• Task item
Give back only the lines in the records below from the one with "Picture: 644 x" to the one with "Distance lens to pinch point: 178.4", both inclusive, word for word.

(Beginning of Data records)

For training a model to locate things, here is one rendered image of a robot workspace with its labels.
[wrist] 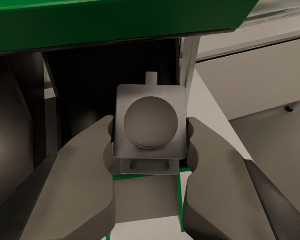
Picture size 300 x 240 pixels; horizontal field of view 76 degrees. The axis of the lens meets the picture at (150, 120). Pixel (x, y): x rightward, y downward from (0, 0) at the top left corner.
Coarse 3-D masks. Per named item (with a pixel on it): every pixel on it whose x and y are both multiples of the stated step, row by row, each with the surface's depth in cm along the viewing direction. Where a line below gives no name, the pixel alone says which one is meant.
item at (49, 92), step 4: (44, 84) 23; (48, 84) 23; (44, 88) 23; (48, 88) 23; (52, 88) 23; (44, 92) 23; (48, 92) 23; (52, 92) 23; (44, 96) 23; (48, 96) 24; (52, 96) 24
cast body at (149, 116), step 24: (120, 96) 12; (144, 96) 12; (168, 96) 12; (120, 120) 11; (144, 120) 10; (168, 120) 10; (120, 144) 11; (144, 144) 10; (168, 144) 11; (120, 168) 14; (144, 168) 14; (168, 168) 14
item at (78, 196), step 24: (72, 144) 9; (96, 144) 9; (72, 168) 8; (96, 168) 8; (48, 192) 7; (72, 192) 7; (96, 192) 7; (48, 216) 6; (72, 216) 6; (96, 216) 6
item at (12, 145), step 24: (0, 72) 21; (24, 72) 18; (0, 96) 21; (24, 96) 18; (0, 120) 20; (24, 120) 20; (0, 144) 20; (24, 144) 20; (0, 168) 20; (24, 168) 20; (0, 192) 19
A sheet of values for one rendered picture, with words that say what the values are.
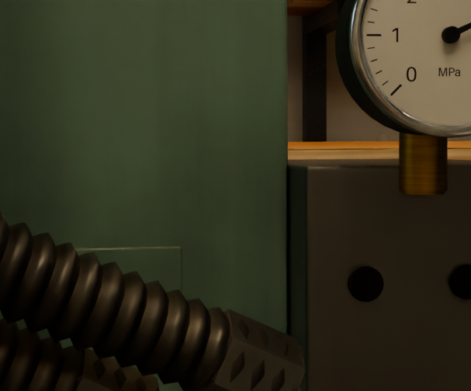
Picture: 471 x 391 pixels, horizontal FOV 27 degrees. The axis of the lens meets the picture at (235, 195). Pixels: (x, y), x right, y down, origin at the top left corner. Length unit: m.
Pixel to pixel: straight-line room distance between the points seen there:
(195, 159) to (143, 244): 0.04
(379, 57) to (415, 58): 0.01
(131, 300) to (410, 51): 0.12
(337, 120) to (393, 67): 2.67
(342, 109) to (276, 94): 2.62
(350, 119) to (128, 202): 2.64
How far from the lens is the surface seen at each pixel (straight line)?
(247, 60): 0.36
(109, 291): 0.25
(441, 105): 0.31
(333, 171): 0.33
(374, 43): 0.30
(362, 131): 2.99
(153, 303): 0.25
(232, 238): 0.36
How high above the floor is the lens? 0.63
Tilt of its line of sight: 3 degrees down
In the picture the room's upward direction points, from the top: straight up
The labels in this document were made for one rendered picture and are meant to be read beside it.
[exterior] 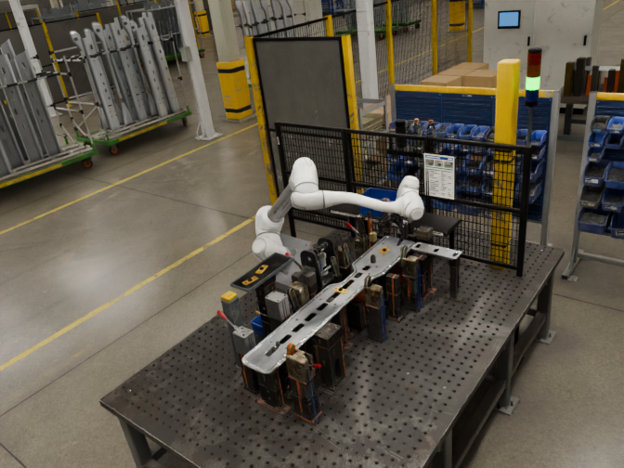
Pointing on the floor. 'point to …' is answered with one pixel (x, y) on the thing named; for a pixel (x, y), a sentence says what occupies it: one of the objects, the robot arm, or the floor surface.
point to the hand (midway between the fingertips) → (389, 238)
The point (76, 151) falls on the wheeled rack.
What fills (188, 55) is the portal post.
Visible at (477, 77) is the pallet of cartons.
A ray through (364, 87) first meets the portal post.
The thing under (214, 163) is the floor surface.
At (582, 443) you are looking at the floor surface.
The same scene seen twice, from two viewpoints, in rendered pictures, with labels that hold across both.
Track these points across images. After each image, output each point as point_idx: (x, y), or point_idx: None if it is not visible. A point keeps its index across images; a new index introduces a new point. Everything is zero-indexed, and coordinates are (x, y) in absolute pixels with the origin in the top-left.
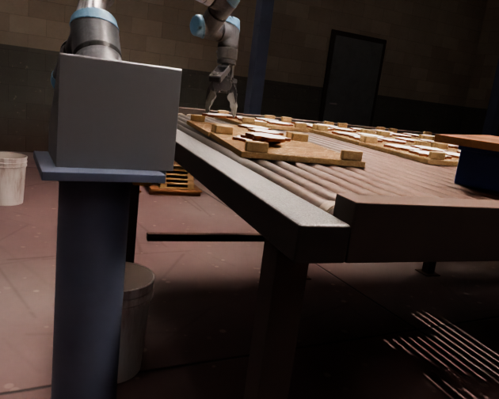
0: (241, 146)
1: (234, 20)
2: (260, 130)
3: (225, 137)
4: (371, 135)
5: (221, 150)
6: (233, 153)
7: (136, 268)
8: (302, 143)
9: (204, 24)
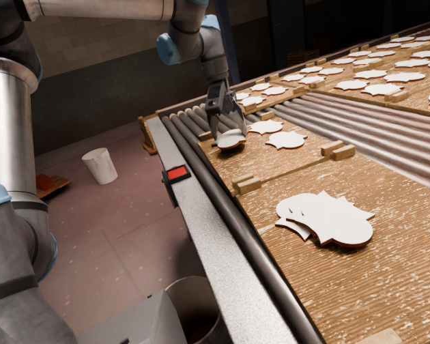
0: (318, 298)
1: (209, 21)
2: (280, 140)
3: (261, 216)
4: (397, 89)
5: (277, 291)
6: (313, 333)
7: (203, 280)
8: (359, 170)
9: (175, 47)
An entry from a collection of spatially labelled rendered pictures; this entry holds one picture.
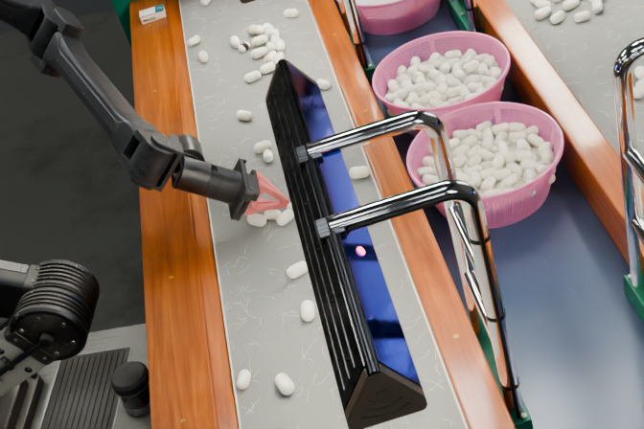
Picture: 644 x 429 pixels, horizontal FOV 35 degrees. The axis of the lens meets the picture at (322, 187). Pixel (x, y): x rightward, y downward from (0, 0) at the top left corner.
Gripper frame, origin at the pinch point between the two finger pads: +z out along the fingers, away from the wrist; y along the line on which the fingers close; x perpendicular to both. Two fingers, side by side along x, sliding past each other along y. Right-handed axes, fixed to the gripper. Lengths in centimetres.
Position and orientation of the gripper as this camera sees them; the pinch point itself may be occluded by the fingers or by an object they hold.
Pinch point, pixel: (284, 202)
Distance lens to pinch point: 178.4
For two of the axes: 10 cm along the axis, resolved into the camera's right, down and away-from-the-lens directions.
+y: -1.7, -5.7, 8.0
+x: -4.3, 7.8, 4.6
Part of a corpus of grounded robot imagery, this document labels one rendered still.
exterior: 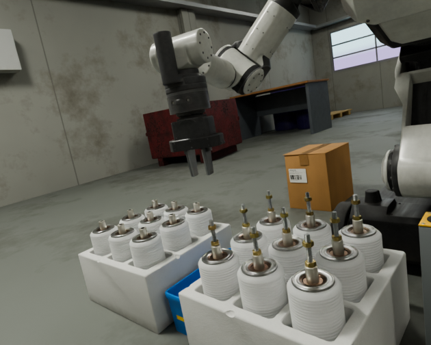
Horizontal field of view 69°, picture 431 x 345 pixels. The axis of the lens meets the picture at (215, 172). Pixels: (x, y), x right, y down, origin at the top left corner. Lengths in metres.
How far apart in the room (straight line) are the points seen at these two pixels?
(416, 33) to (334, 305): 0.64
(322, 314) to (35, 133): 3.95
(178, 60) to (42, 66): 3.84
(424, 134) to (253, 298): 0.58
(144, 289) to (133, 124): 4.03
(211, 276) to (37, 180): 3.65
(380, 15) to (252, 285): 0.65
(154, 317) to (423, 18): 0.99
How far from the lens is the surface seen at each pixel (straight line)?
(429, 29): 0.92
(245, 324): 0.68
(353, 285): 0.71
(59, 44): 4.61
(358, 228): 0.80
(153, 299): 0.96
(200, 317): 0.78
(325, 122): 5.75
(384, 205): 1.11
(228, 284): 0.74
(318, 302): 0.60
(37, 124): 4.29
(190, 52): 0.65
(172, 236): 1.02
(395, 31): 0.92
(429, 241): 0.70
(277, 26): 0.90
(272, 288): 0.66
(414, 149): 0.92
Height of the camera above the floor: 0.57
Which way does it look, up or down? 10 degrees down
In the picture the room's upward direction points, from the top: 10 degrees counter-clockwise

(End of Data records)

• Solution to the exercise
Picture: 644 x 429 pixels, horizontal FOV 35 degrees. The axis of the lens meets the picture at (322, 187). Pixel (x, y): x rightward, y downward from (0, 0) at the top left corner.
Gripper frame, origin at the pinch point between the two finger pads: +z out along the fingers, away from the wrist; y along the line on which the fingers close; x perpendicular to both. Two fingers, side by side along x, sliding past each other along y. Right-handed axes, fixed to the gripper. Lengths in centimetres.
Position and orientation of the gripper as this camera sees them; the pinch point itself may be occluded by the fingers or by an object they hold.
Pinch point, pixel: (284, 202)
Distance lens to pinch point: 178.4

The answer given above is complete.